God will destroy our enemies too (vs. 9-10). Who are our enemies? This might sound like strange language. It might make you a little uncomfortable. But if the psalms really are for us, then we cannot get away from the concept of enemies. They are all over the psalms, and everywhere God promises to protect us from them by either converting them or destroying them. This is not only an Old Testament phenomenon. “For we do not wrestle against flesh and blood, but against principalities, against powers, against the rulers of the darkness of this age, against spiritual hosts of wickedness in the heavenly places” (Eph. 6:12). We may not battle flesh and blood, but we do battle. The Church in this life is the Church militant. “And the God of peace will crush Satan under your feet shortly” (Rom. 16:20).

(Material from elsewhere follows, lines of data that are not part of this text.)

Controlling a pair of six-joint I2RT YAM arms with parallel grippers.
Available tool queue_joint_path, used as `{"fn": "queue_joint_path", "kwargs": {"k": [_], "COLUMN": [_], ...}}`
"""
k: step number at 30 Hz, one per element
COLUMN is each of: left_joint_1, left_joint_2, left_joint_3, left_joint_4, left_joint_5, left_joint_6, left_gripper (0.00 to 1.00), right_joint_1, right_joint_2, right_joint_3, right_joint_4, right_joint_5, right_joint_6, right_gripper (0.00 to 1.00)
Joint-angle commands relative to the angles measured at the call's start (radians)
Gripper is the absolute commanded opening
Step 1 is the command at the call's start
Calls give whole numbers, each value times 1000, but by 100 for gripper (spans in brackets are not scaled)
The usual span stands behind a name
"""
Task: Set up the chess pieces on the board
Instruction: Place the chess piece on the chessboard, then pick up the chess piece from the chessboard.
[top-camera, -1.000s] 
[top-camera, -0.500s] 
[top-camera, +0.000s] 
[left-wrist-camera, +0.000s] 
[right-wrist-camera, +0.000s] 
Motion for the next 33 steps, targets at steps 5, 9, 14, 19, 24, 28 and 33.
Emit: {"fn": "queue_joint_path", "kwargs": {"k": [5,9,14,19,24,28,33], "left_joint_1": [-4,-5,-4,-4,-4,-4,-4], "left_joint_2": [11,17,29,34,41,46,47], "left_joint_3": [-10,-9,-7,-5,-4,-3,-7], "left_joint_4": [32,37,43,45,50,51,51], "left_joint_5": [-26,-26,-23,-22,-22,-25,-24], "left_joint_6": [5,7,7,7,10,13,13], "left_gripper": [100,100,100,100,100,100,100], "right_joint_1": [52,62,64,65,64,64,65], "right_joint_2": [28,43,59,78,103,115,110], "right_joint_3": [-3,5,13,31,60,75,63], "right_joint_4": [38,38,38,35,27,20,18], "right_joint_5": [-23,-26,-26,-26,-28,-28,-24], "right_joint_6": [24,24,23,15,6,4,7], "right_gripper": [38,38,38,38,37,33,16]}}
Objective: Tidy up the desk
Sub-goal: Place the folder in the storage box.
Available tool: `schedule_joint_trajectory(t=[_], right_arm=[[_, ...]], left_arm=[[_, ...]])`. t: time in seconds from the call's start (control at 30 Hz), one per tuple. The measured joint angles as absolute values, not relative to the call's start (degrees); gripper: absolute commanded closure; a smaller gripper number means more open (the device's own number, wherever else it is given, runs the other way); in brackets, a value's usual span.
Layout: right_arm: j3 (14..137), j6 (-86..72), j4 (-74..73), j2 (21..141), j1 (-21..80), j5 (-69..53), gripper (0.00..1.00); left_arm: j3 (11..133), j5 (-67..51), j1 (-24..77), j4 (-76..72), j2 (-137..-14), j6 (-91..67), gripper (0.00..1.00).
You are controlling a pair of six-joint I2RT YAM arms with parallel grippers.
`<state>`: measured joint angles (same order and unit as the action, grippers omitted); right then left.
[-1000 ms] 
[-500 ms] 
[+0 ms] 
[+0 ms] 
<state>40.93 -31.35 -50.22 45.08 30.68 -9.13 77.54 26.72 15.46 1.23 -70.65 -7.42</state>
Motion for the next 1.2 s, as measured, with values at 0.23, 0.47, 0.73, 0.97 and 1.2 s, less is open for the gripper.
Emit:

God will protect the righteous and establish final justice. This means that all things will be set right. Evil and injustice will not last forever. Even our reputation and honor will be preserved: “But the king shall rejoice in God; everyone who swears by Him shall glory; but the mouth of those who speak lies shall be stopped” (vs. 11). At the end of human history, everything will be made right, and everyone will be seen for who they are. We will know who was telling the truth and who was making it all up. And God promises us that we are secure.
Since we have seen this divine grace in the past and know that this divine victory will be the case in the future, we should rejoice in God and worship Him. More than this, we must delight in God. Take it all in. Find satisfaction for your soul in Him. This gives you confidence. This gives you peace. This gives you joy and pleasure forevermore. Let us train our hearts to feast upon God, to find perpetual mirth and spiritual hilarity in Him. Enjoy God. “Oh, taste and see that the Lord is good; Blessed is the man who trusts in Him!” (Ps. 34:8) “In Your presence is fullness of joy; At Your right hand are pleasures forevermore” (Ps. 16:11). Let us say together with King David, in You, O God, my soul is satisfied. Amen.